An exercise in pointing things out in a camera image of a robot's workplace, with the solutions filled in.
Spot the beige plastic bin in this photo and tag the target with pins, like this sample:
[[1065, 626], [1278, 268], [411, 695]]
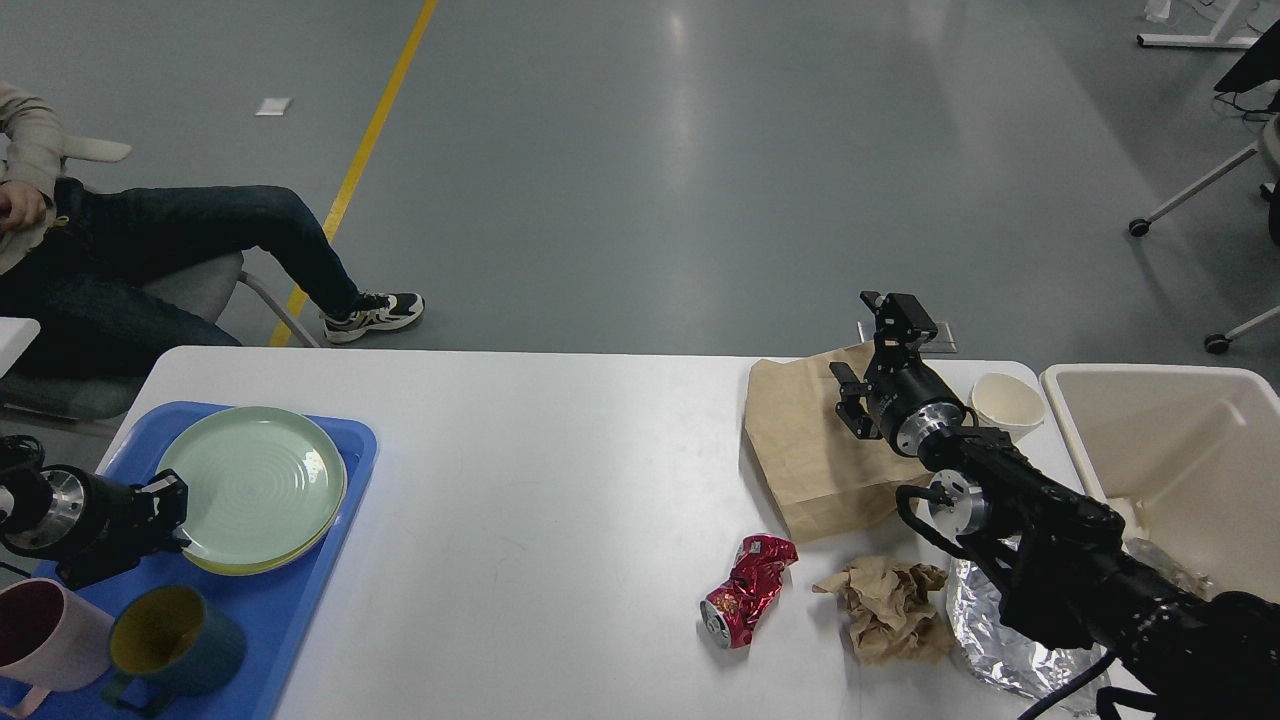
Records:
[[1189, 455]]

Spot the crumpled brown paper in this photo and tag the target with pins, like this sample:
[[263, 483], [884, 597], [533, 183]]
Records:
[[891, 610]]

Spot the yellow plate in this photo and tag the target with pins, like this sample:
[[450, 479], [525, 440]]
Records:
[[254, 568]]

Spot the seated person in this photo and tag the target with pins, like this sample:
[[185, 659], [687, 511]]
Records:
[[36, 137]]

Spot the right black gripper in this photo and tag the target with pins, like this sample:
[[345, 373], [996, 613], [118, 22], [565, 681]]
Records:
[[901, 400]]

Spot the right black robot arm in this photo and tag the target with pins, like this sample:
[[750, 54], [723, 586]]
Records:
[[1055, 556]]

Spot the blue plastic tray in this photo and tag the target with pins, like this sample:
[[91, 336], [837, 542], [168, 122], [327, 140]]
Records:
[[273, 608]]

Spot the foil trash in bin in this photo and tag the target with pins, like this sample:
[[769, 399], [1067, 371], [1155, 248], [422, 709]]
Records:
[[1169, 568]]

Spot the dark teal mug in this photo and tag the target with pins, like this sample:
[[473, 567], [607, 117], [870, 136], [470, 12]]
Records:
[[170, 642]]

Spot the crumpled aluminium foil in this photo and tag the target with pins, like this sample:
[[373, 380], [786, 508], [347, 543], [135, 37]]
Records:
[[996, 655]]

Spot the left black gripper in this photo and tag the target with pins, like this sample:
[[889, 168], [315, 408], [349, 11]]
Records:
[[90, 528]]

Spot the pink mug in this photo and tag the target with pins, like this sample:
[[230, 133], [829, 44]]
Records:
[[52, 641]]

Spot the white paper cup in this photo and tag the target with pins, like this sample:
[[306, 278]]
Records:
[[1003, 402]]

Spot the light green plate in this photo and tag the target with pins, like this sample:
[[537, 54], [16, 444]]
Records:
[[257, 479]]

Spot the crushed red can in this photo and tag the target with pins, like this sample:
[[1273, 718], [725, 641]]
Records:
[[732, 610]]

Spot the brown paper bag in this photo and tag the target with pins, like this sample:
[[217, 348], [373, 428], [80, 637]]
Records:
[[823, 479]]

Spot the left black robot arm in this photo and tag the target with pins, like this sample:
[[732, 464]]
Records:
[[27, 453]]

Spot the white desk leg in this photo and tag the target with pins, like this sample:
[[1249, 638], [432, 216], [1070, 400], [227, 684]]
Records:
[[1229, 29]]
◆ ◆ ◆ ◆ ◆
## Instructions to follow:
Search each line of the listing for the word "foil", then state how many lines contain it and nothing else.

## Task response:
2